11.2. Micro-batch size
The number of samples processed in a single execution of a graph on a single device.
Also referred to as the machine batch size.
The micro-batch shape, or the shape of input data as defined in the ONNX model,
is therefore [micro_batch_size, *sample_shape]
.
11.3. Replication factor
The number of graphs to be run in parallel over multiple devices. The weight gradients from each device will be accumulated before a weight update. Also referred to as “device replication factor” or “spatial replication factor”. This is sometimes called data-parallel execution.
11.4. Accumulation factor
The weight gradients will be accumulated over this number of micro-batches in series before a weight update. Also referred to as “temporal replication factor”.

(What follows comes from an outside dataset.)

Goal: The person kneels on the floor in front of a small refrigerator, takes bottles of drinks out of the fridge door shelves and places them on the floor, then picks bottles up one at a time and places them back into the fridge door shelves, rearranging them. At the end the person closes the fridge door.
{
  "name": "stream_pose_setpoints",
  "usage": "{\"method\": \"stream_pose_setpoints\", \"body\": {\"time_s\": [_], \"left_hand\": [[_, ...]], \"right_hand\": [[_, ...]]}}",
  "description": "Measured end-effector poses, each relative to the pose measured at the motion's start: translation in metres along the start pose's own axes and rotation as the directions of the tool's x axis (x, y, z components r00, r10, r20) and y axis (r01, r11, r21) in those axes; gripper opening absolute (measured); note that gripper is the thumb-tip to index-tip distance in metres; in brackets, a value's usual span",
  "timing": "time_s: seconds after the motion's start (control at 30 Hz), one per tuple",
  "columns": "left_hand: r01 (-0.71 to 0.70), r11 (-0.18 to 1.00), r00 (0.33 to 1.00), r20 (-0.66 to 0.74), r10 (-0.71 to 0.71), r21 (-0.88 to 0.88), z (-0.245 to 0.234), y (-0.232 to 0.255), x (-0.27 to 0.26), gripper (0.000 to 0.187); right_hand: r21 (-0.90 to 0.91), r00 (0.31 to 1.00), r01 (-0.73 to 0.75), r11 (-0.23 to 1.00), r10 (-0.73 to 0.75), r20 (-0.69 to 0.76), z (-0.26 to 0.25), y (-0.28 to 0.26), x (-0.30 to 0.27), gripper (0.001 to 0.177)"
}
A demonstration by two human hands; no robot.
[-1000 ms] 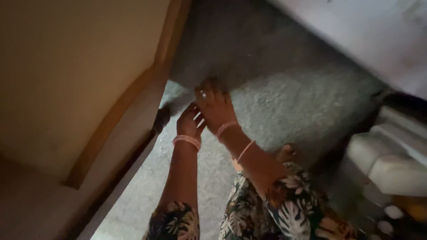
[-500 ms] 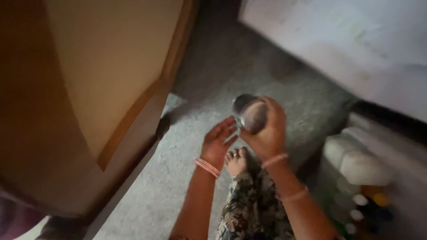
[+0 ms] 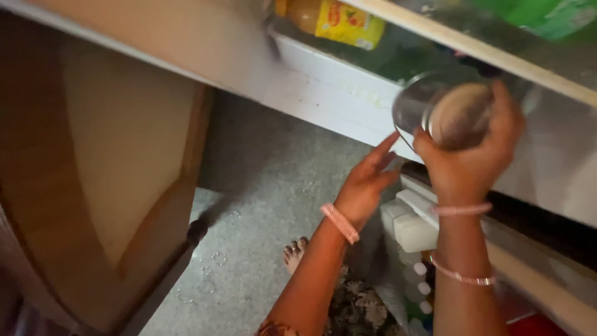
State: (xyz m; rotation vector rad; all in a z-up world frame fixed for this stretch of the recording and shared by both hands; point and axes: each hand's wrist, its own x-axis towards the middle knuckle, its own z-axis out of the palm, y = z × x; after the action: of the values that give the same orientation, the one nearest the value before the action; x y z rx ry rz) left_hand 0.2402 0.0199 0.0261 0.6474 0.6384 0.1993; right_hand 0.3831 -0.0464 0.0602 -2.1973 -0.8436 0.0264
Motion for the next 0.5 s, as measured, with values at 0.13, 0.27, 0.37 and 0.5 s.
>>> {"method": "stream_pose_setpoints", "body": {"time_s": [0.13,0.27,0.37,0.5], "left_hand": [[-0.126,0.988,0.992,-0.014,0.125,-0.087,0.019,0.002,0.045,0.080],[-0.198,0.976,0.980,-0.017,0.197,-0.090,0.010,0.012,0.073,0.085],[-0.190,0.976,0.982,-0.036,0.187,-0.107,0.003,0.017,0.085,0.086],[-0.188,0.979,0.980,-0.072,0.183,-0.073,-0.002,0.024,0.095,0.084]], "right_hand": [[0.071,0.993,0.114,0.991,-0.113,-0.025,0.022,0.013,0.042,0.081],[0.284,0.999,-0.035,0.958,0.029,0.025,0.048,0.012,0.061,0.062],[0.322,1.000,-0.021,0.946,0.013,0.026,0.056,0.011,0.068,0.058],[0.181,0.997,0.069,0.981,-0.074,0.019,0.061,0.014,0.073,0.052]]}}
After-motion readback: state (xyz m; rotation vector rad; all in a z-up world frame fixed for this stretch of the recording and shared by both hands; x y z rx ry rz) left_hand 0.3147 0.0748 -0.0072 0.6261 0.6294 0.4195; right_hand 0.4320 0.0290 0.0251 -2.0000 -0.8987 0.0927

Accumulation can be thought of as doing replication on a single device.
11.5. Batch size
This is defined as micro-batch size * replication factor * accumulation
factor
.
This is the number of samples per weight update.
11.6. Batches per step
The number of batches to run in a single call to Session::run
.
11.7. Step size
This is defined as batch size * batches per step
.
This is the number of samples per step.
11.8. Input data shape
Inputs to a session.run()
call are read in with the assumption that data is
arranged in the shape:
[batches_per_step, accl_factor, repl_factor, micro_batch_size, *sample_shape]
However, there is no constraint of the shape of the input array, except that it has the correct number of elements.